Jardin Entre l’eau et nous – Le flow ! Lausanne jardins

Année : février 2023

Commanditaire : Lausanne jardins

Mission : Concours conception jardin

Avec : Virginie Alexe, urbaniste


Qu’il est difficile de définir l’Eau, tellement il y a de définitions.
À la fois matière, substance chimique, ressource, …
Mais connaissons-nous véritablement l‘Eau ? quel rapport entretenons-nous avec elle ? Celle qui coule du robinet ? Celle qui déborde de nos cours d’eau ? Celle qui vient du ciel ? Celle qui nous lave ? Celle qui nous hydrate ? Celle qui nous garde en vie ? Celle qui produit de l’énergie ?

Quand on parle d’eau, on parle d’eau à l’état liquide. Une manière insaisissable, qu’il n’est possible de saisir que par le biais d’un contenant. Il y a donc un élément entre l’eau et nous.
Si elle n’est pas contenue, elle nous échappe.

S’il y a un déséquilibre, elle se déplace. Elle compense. Elle passe, elle déborde, elle traverse, elle s’immisce, elle s’infiltre, elle coule.
Dans son mouvement, elle transporte, elle arrache, elle devient réceptacle :
Elle recueille.
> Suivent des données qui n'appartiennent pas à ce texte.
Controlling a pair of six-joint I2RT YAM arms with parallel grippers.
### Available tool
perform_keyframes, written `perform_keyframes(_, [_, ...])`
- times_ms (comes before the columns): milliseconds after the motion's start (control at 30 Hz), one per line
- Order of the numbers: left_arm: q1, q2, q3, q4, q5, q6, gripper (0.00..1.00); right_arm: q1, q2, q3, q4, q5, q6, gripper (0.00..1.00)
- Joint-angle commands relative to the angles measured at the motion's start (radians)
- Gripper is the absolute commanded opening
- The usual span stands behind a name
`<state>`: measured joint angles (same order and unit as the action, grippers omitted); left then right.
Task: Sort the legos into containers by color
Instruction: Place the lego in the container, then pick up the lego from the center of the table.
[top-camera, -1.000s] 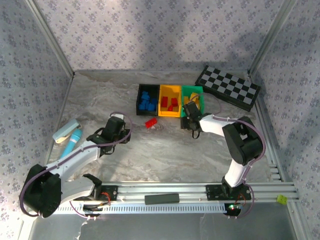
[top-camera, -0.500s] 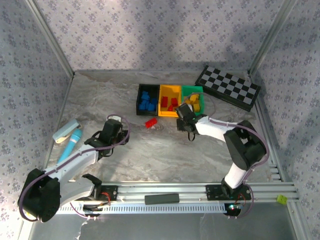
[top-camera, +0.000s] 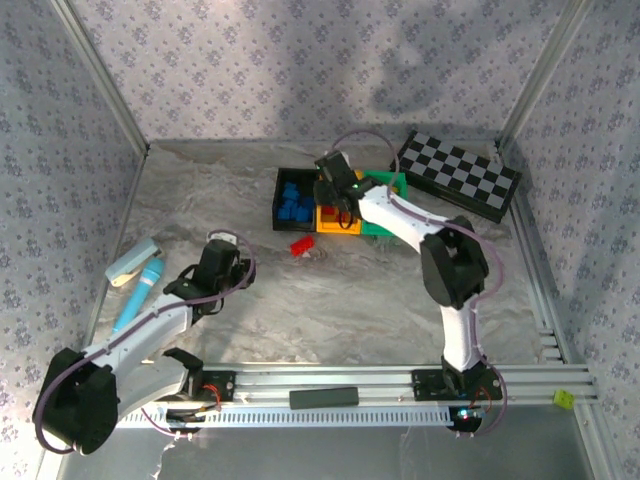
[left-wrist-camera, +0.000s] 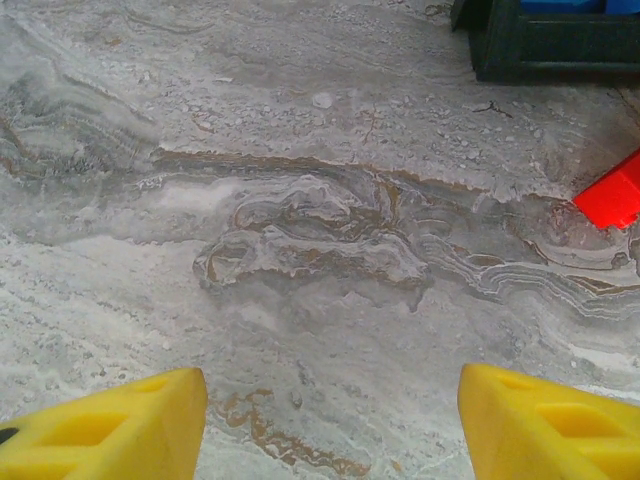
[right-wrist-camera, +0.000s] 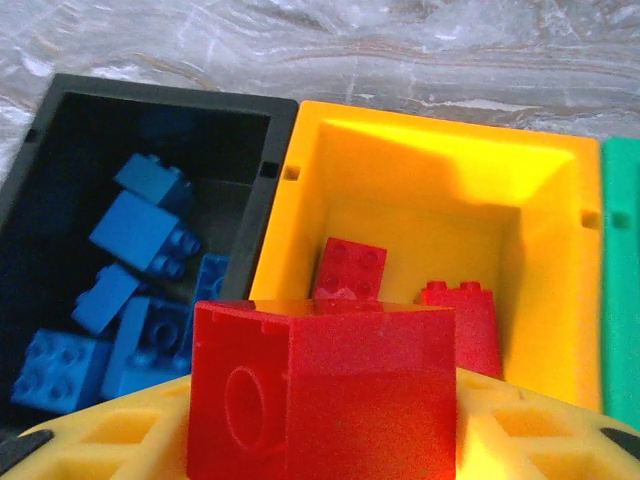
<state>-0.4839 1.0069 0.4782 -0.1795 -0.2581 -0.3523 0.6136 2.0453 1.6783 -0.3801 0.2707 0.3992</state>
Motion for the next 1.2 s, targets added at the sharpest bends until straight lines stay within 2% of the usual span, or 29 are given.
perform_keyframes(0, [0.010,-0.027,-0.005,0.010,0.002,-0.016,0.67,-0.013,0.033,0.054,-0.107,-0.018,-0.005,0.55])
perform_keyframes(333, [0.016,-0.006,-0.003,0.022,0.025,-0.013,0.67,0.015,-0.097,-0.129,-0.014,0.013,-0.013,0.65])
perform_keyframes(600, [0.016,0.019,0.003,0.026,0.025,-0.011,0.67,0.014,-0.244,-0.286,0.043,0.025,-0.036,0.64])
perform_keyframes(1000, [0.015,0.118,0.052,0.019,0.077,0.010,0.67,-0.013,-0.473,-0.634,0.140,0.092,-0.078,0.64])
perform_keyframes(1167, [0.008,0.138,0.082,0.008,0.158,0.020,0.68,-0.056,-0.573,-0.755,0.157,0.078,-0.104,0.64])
La vie.

Elle témoigne. Du passé. Elle indique. Un instant t.

Eau et temps sont liés. L’espace également.

À Lausanne, l’eau est partout. Le temps des glaces a disparu, le paysage la garde en mémoire, en creux. Son déplacement en a laissé des traces, sous forme de promontoires. Promontoires, où la ville s’est élevée, s’est étalée, s’est infiltrée partout où la topographie lui en donnait la possibilité. Jusqu’à faire fi des cours d’eau car en face d’elle, le lac légitime son extension. Avec le temps, l’eau du lac est devenue une aménité de la ville, pendant que ceux qui le remplissait, devenaient illégitimes.

Car le lac dialogue avec la ville, en qualité d’égalité.
D’espace à espace, de contenu à contenu.
Alors que les cours d’eau n’ont pas ce rapport de force, ce sont des êtres en mouvement. Parfois ils tendent à déborder de leurs contenants, parfois ils s’assèchent. C’est ainsi que cette différence d’être, a fait disparaître les cours d’eau de la ville en même temps que notre définition de l’eau s’est tarie.

La définition entre l’eau et nous s’est asséchée.

Aujourd’hui, on aime l’eau utile, canalisée, domptée, contenue. Filtrée, déminéralisée, désincarnée, consommée, rejetée. Car l’eau est par définition infinie.
Elle passe et repasse, c’est un être insaisissable. Ne faudrait-il pas stopper un instant cette course folle ? L’écouter, sans rien attendre ?

Faire émerger une émotion du contenu. Soit, renouer une part de nous avec l’eau. Une part plus intime.
Car, nous entretenons tous une part d’intimité avec elle. Elle enveloppe avec douceur notre corps lorsque nous nous lavons, elle parcourt notre chemin intérieur lorsque nous la buvons.

Y a-t-il une sensation plus agréable que l’eau qui parcourt notre corps ?
Qu’a fait la rivière pour qu’elle ne soit plus une source de sensations ? Ne faudrait-il pas reconsidérer l’eau qui coule entre le sol et nous ?

Lausanne, un lac. Seize rivières. La plupart, coulent sous terre.
Sans rien dire. Un égout en guise d’embouchure. Un déchet, en somme.
À partir de quand le déchet peut-il être moteur de création ? À partir de quand ne sommes-nous plus capables d’écouter nos émotions ?
Ne faudrait-il pas changer notre paradigme sur l’eau, à la manière de ceux qui ont reconsidéré les œuvres, des malades ou des novices, en art. En Art brut.
Ne faudrait-il pas convoquer ceux qui sont empreints d’émotions pour redéfinir notre rapport à l’eau ?

Ludwig Hohl

Entre l’eau et nous, nous souhaitons travailler cette part d’imaginaire, de sensations et de rêverie que nous évoque ces cours d’eau.
De réveiller, de manifester, de recueillir ces extra-ordinaires cours d’eau, ces hors- normes, ces à-côtés. Ni trop ni pas assez. De créer un jardin d’expériences où les gens pourraient s’exprimer, partager, écrire leurs croyances entre l’eau et eux.
De recueillir l’eau des autres, chargée de flots et de souvenirs.
De partager et faire perdurer un cycle, une mémoire des eaux.
Un lieu de l’intime avec l’immensité de l’eau.